幸せの黄色いホーン 04話 鳴らしこみ(1)

初めて音を出した時には予期していたとはいえ、相当落胆しました。期待していた低音がほとんど出ず、箱が作りたてのせいかボンついていました。高音はメガホンをつけたような音で、特にボーカルなどカーカーした感じで聴けたものではありません。これは酷かったです。

とはいえ、中学生のころオーディオ店で聴いた4320(フォーティスリー、トウェンティーと読むの?)と似た細身のシャープな音の傾向は感じ取れました。

鳴らしこみは家族が外出しているときに大き目の音で行いました。SONYの5枚のCDチェンジャー(定価5万円)を使用しているため、適当なCDを載せて、無責任にも散歩に出てしまうのです。

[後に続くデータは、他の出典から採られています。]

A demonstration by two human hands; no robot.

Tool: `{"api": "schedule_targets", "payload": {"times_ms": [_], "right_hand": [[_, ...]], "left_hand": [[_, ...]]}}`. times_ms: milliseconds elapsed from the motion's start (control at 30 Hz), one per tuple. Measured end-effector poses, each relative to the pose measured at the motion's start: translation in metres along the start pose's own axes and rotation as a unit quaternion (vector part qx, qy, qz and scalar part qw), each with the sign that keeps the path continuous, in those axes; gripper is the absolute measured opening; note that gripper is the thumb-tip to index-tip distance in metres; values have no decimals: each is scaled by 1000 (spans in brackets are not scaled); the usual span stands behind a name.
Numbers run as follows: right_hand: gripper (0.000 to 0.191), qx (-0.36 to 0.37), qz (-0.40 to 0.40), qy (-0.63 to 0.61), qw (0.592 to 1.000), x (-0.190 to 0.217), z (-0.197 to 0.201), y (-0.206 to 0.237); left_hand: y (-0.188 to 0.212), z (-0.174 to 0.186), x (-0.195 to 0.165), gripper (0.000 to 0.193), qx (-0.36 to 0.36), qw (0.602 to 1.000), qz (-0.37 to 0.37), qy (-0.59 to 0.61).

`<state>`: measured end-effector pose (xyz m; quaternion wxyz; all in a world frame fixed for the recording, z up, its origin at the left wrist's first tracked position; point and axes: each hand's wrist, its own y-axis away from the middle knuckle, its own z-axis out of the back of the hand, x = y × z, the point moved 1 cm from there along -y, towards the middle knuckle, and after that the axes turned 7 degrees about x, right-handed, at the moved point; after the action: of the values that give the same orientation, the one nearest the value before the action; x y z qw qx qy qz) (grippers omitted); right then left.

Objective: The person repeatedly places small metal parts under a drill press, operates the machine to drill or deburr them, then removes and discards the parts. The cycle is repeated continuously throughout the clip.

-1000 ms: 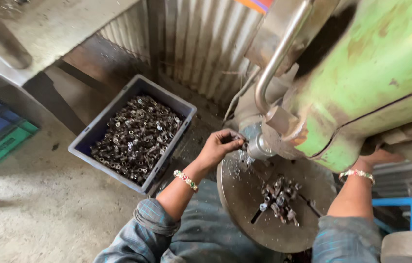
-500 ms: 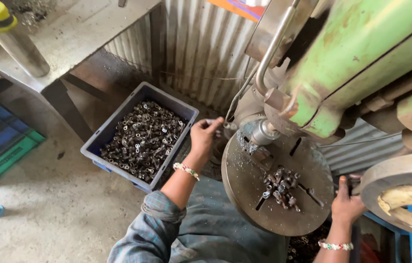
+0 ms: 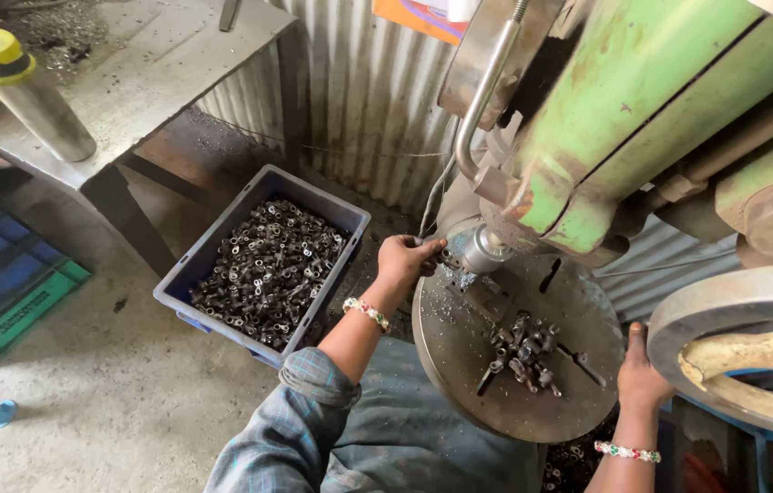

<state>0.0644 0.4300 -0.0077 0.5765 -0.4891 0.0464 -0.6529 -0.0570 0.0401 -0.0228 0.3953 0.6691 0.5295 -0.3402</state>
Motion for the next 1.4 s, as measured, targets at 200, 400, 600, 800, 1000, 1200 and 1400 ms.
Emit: {"api": "schedule_targets", "payload": {"times_ms": [200, 400, 600, 800, 1000, 1200, 1400], "right_hand": [[30, 9, 13, 70, 997, -5, 3, 6], [19, 17, -6, -65, 998, -7, 2, 6], [22, 34, -87, -155, 983, -23, -1, 11], [24, 11, 20, -113, 993, -28, -3, 10], [24, 19, -23, -150, 988, -34, 0, 7], [22, 23, -45, -167, 985, -32, 1, 8], [21, -17, -10, -94, 995, -13, -3, -2]], "left_hand": [[7, 10, 19, 28, 44, 993, 49, 94], [13, 12, 33, 28, 39, 994, 3, 107], [3, 13, 25, 25, 46, 998, 14, 40], [-9, 16, 19, 27, 64, 997, 31, 4], [7, 22, 35, 29, 90, 991, 33, 89], [-5, 11, 37, 29, 119, 990, 45, 59], [-8, 3, 34, 30, 110, 992, 53, 11]]}}
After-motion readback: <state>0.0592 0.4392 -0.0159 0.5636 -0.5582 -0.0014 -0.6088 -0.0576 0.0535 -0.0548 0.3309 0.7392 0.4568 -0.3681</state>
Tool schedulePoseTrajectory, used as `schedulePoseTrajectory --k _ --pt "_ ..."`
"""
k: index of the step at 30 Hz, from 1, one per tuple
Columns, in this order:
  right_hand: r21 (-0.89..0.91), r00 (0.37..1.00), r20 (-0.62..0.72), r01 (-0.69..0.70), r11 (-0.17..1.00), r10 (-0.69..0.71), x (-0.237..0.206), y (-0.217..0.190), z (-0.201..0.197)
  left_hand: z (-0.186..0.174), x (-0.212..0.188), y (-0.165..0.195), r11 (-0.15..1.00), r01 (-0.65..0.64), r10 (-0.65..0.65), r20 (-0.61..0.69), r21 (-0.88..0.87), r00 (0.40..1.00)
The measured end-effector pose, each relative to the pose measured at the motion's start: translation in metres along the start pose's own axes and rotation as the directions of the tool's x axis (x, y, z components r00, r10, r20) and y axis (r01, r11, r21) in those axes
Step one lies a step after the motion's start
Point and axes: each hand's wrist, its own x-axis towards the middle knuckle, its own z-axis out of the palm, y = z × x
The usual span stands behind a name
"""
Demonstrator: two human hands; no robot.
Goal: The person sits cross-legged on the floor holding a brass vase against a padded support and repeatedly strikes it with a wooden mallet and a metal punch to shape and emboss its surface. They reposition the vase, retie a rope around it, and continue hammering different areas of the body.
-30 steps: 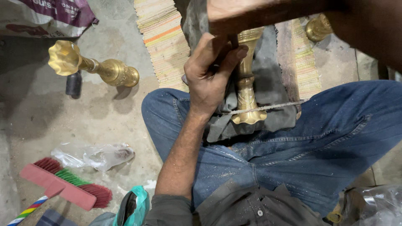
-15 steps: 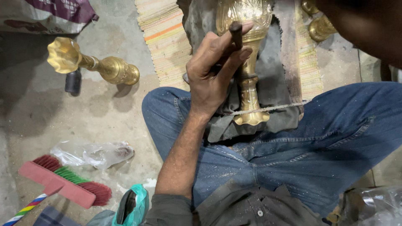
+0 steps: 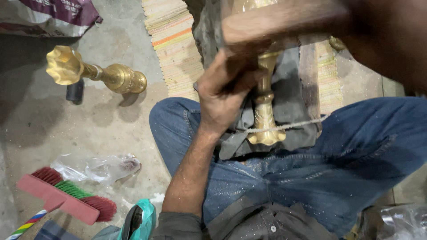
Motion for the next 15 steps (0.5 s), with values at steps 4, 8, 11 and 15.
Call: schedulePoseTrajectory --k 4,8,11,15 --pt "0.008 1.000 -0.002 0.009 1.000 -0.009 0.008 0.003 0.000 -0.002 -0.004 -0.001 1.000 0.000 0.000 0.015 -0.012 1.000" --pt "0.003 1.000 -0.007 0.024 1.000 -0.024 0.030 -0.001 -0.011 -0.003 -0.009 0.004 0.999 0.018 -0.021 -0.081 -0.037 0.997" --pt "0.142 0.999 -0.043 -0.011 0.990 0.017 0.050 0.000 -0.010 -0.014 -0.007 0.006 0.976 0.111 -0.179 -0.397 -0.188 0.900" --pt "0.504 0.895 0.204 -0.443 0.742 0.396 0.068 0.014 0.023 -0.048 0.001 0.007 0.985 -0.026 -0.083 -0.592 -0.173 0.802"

エージングが進んでくると、少しだけ低音が出るようになってきました。広い面で前方にある空気を押し出すような低音が出てきます。38cmはこういう鳴り方をするのか、と初めて知りました。

高校生のころ、最初の自分のスピーカーとして25cmフルレンジのコーラル10F−60を片チャンあたり2発使ったスピーカーを自作して使っていました。150リットル程度の箱と組み合わせたダブルウーハーです。コーン紙の総面積は38cmとほぼ対等だったのですが、こういう鳴り方ではなかった。

大学生になると、この10F−60一発を、やはりコーラルの10DU−60Bというドロンコーン(JBL風にいうとパッシブラジエター)と組み合わせ、オーディオユニオンの55リットルのキット箱に収めたものを長く使用しました。ツィーターはオンキョーのTW40A。これが2作目です。

10DU−60Bのセンターキャップには円盤状の金属板を何枚かボルトで装着できるようになっており、これでコーン紙の実効質量を調整できるようになっていました。このドロンコーンのシステムの低音は、ダブルウーハーの前作よりもずっとオーディオ的な低音を聴かせてくれました。それから、この2番目のシステムは長年あれこれ調整を続けたため、最終的にはなかなか良く仕上がりました。

今になって考えてみると、10F−60は、強力な磁気回路(38cmクラスの規模)と軽くて強靭なコーン紙を備えていたため、使いこなしが難しいユニットだったと思います。